Lowering barriers to pharmacy access.
Naloxone access laws have improved access to naloxone in pharmacies resulting in significant increases in naloxone uptake in the years following the implementation of standing orders.52,100–102 Some indications suggest, however, that access laws are effective in lowering rates of fatal overdose only when they include a provision allowing pharmacists to dispense directly and under their own authority.103 Need for a physician’s prescription can involve stigmatizing experiences of being designated high-risk and involves an additional hurdle for those not well-connected to healthcare services.71 Even where pharmacists are granted authority to dispense and express favorable attitudes about naloxone, many continue not to dispense it to clients receiving high-dose opioid analgesics and/or opioid-contraindicated substances like benzodiazepines.100,104 Indeed, one study found that mandating the co-prescribing of naloxone quickly expanded access to naloxone for people in more places,105 a finding which holds considerable implications for larger saturation efforts. Especially in light of the pain management and psychological co-morbidities so common among PWUO we highlighted, providing naloxone at no-cost and no charge along with other medications to people who may be at risk due to pain or psychological challenges can greatly expand naloxone in communities.
Co-prescription recommendations would likely benefit from specific co-prescription recommendations for patients with: OUD who are prescribed opioids, those on long-term MOUD, co-prescribed opioid and benzodiazepines, previous overdose, patients with alcohol use disorder, and other medical comorbidities that impact respiration. Establishing protocols for co-prescribing of medications when patients present other health concerns can help extend the reach of pharmacy-based naloxone distribution. Relatedly, given the well-established use of lay prescribers in many OEND programs across the United States and the technical simplicity of administering the more popular intranasal naloxone formulations on the market, a redesignation of naloxone as an over-the-counter drug, requiring no prescription process at all, could be implemented alongside other measures to increase access.
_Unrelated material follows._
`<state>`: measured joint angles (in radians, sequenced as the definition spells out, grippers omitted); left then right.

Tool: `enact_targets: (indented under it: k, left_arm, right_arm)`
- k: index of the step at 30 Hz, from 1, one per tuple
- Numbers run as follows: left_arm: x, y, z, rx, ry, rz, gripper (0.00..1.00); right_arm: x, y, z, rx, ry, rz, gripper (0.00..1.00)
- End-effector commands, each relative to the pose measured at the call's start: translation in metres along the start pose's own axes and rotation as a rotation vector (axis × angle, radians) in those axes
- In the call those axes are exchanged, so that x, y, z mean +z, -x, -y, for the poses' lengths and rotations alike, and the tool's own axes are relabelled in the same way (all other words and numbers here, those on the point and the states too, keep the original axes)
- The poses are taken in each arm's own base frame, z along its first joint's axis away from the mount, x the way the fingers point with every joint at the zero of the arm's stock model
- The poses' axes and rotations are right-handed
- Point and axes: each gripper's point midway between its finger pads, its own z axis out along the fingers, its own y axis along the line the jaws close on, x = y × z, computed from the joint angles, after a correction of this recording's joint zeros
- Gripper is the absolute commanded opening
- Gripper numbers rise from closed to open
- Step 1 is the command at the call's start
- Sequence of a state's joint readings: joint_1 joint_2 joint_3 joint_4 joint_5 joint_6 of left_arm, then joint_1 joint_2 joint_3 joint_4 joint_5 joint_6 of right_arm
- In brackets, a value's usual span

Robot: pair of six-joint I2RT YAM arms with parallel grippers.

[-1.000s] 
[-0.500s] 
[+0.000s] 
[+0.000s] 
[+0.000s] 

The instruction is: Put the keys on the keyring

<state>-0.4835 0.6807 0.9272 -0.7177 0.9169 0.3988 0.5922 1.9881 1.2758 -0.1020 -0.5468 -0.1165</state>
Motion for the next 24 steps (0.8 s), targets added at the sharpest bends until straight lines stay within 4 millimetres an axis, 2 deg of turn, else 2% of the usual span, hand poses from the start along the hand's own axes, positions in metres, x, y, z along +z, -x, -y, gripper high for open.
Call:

To this end, the FDA held hearings on naloxone and recently developed and evaluated a model drug facts label for over-the-counter naloxone sales to assess consumer comprehension of safety and effectiveness and found the model label acceptable for over-the-counter sales.106
Ambulance settings.
The COVID-19 pandemic and its resulting disruptions to traditional treatment and harm reduction services107–109 have highlighted the vital role that hospitals and ambulance settings can play in filling some of the gaps in naloxone saturation efforts. One critical area in which emergency medical personnel have begun to do so is in the area of “leave-behind” naloxone, a term which refers to naloxone reversal kits left, most often, with bystanders at the scene of recent opioid-involved overdose, either by law enforcement or EMS.35 As Scharf et al have found, naloxone leave-behind programs can augment existing community-based naloxone distribution efforts and can assure that in resource-limited areas, naloxone is provided to those at highest risk for overdose.35 Training EMS, for example, in more supportive and effective approaches to working with overdose survivors may also have the additional benefit of destigmatizing the experience for more survivors, potentially making them more receptive to treatment and other harm reduction services available to them post-overdose.110
Hospital settings.
While THN emerged in the context of community-based approaches and settings (eg, syringe service programs), hospitals and health systems have great potential as critical settings for delivering OEND to laypersons, patients and their social networks.111,112 In light of the ratio of fatal to nonfatal OD discussed earlier, OD survivors engaged in emergency departments or other health care “touchpoints”113 are excellent candidates for OEND and other OD prevention interventions.113 For these initiatives to be effective, however, some health-care providers may require training interventions of their own, designed to reduce negative and stigmatizing views of PWUO, OD survivors, and substance use disorders in general.78,79 To address attitudinal barriers among providers, programs are emerging to help reduce stigma toward PWUO among medical students114–116 and nurses in training,117 and a promising program delivering OEND curricula for medical students and grounded in harm reduction has recently been developed.118
Naloxone co-prescribing and medications for opioid use disorder.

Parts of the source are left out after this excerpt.